Work instructions
Repeat word for word the opening stretch of the entries, from the first line through the line containing "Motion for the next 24".

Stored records
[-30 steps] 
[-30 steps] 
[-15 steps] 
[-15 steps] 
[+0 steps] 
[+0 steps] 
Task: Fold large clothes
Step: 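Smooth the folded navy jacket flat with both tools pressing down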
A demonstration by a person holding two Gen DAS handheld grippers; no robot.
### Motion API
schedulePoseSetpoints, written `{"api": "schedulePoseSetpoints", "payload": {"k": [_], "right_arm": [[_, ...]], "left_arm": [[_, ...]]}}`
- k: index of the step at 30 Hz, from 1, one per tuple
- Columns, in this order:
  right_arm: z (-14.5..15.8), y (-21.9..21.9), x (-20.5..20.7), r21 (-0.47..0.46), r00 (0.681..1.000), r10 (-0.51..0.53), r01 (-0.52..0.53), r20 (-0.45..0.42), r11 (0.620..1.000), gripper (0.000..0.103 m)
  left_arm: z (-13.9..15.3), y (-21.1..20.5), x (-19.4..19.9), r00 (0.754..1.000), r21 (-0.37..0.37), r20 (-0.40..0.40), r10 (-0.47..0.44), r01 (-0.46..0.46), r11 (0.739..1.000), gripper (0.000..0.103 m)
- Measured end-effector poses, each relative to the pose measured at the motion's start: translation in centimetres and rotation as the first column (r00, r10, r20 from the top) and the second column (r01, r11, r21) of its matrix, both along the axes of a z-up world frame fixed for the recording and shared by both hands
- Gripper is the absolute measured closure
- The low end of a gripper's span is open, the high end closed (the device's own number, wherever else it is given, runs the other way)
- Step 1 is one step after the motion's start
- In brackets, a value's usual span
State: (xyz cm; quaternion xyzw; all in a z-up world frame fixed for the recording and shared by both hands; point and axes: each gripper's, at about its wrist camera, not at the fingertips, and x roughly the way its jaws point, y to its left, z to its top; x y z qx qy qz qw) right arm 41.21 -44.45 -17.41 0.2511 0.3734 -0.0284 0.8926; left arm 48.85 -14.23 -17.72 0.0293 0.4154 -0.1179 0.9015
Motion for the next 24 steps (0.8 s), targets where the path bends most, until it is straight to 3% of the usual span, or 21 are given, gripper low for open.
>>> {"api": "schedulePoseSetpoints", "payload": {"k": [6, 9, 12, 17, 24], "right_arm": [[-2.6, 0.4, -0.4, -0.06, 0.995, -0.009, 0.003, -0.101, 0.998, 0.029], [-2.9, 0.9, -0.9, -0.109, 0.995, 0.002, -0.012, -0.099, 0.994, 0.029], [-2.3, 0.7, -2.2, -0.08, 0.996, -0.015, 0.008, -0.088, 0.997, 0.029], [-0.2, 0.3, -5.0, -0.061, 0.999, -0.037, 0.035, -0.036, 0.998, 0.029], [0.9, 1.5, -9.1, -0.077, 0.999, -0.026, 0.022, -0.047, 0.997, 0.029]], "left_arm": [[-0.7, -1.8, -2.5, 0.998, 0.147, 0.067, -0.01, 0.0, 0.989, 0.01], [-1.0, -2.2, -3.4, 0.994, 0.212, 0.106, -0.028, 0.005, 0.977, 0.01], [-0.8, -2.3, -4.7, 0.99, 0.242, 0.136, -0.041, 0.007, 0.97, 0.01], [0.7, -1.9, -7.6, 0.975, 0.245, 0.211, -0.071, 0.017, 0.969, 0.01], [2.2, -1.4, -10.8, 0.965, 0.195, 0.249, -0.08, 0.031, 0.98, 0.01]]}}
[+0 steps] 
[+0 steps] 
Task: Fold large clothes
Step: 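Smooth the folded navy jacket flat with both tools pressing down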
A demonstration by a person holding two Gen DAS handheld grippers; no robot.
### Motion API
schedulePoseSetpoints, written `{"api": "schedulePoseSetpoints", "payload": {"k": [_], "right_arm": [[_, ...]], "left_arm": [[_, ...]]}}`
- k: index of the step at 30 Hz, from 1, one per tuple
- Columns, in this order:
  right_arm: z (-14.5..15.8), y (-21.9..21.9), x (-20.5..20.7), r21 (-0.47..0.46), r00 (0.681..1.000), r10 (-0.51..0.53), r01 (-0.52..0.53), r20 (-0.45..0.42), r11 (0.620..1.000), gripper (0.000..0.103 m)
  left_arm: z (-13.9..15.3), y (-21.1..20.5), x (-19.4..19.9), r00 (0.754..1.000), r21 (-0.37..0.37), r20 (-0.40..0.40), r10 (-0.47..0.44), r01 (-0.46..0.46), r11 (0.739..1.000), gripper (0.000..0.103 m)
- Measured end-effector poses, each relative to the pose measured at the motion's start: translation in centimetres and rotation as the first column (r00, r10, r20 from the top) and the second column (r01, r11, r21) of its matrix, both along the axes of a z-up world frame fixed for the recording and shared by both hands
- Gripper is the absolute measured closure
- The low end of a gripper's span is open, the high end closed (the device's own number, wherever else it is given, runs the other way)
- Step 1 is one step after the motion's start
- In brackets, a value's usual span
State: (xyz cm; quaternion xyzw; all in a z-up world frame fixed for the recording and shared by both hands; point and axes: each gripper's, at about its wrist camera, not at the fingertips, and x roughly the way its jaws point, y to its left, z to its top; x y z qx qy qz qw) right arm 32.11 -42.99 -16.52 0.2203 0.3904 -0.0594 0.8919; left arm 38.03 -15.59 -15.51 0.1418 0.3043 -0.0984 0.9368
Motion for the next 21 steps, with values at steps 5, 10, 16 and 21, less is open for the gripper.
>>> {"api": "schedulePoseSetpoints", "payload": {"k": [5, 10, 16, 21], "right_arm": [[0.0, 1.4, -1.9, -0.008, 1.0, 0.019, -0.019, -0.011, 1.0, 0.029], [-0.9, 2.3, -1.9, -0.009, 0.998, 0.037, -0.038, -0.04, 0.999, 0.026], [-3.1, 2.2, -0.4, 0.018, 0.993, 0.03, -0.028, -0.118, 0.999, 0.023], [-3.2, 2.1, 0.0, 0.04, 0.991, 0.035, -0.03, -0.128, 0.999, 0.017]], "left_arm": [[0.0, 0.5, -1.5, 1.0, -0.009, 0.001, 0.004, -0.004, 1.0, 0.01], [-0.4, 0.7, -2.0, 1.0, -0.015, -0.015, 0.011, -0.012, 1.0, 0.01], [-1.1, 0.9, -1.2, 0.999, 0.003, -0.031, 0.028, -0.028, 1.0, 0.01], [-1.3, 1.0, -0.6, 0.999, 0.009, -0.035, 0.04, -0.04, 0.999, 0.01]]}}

Solution to this task
[-30 steps] 
[-30 steps] 
[-15 steps] 
[-15 steps] 
[+0 steps] 
[+0 steps] 
Task: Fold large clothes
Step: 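Smooth the folded navy jacket flat with both tools pressing down
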A demonstration by a person holding two Gen DAS handheld grippers; no robot.
### Motion API
schedulePoseSetpoints, written `{"api": "schedulePoseSetpoints", "payload": {"k": [_], "right_arm": [[_, ...]], "left_arm": [[_, ...]]}}`
- k: index of the step at 30 Hz, from 1, one per tuple
- Columns, in this order:
  right_arm: z (-14.5..15.8), y (-21.9..21.9), x (-20.5..20.7), r21 (-0.47..0.46), r00 (0.681..1.000), r10 (-0.51..0.53), r01 (-0.52..0.53), r20 (-0.45..0.42), r11 (0.620..1.000), gripper (0.000..0.103 m)
  left_arm: z (-13.9..15.3), y (-21.1..20.5), x (-19.4..19.9), r00 (0.754..1.000), r21 (-0.37..0.37), r20 (-0.40..0.40), r10 (-0.47..0.44), r01 (-0.46..0.46), r11 (0.739..1.000), gripper (0.000..0.103 m)
- Measured end-effector poses, each relative to the pose measured at the motion's start: translation in centimetres and rotation as the first column (r00, r10, r20 from the top) and the second column (r01, r11, r21) of its matrix, both along the axes of a z-up world frame fixed for the recording and shared by both hands
- Gripper is the absolute measured closure
- The low end of a gripper's span is open, the high end closed (the device's own number, wherever else it is given, runs the other way)
- Step 1 is one step after the motion's start
- In brackets, a value's usual span
State: (xyz cm; quaternion xyzw; all in a z-up world frame fixed for the recording and shared by both hands; point and axes: each gripper's, at about its wrist camera, not at the fingertips, and x roughly the way its jaws point, y to its left, z to its top; x y z qx qy qz qw) right arm 41.21 -44.45 -17.41 0.2511 0.3734 -0.0284 0.8926; left arm 48.85 -14.23 -17.72 0.0293 0.4154 -0.1179 0.9015
Motion for the next 24 steps (0.8 s), targets where the path bends most, until it is straight to 3% of the usual span, or 21 are given, gripper low for open.

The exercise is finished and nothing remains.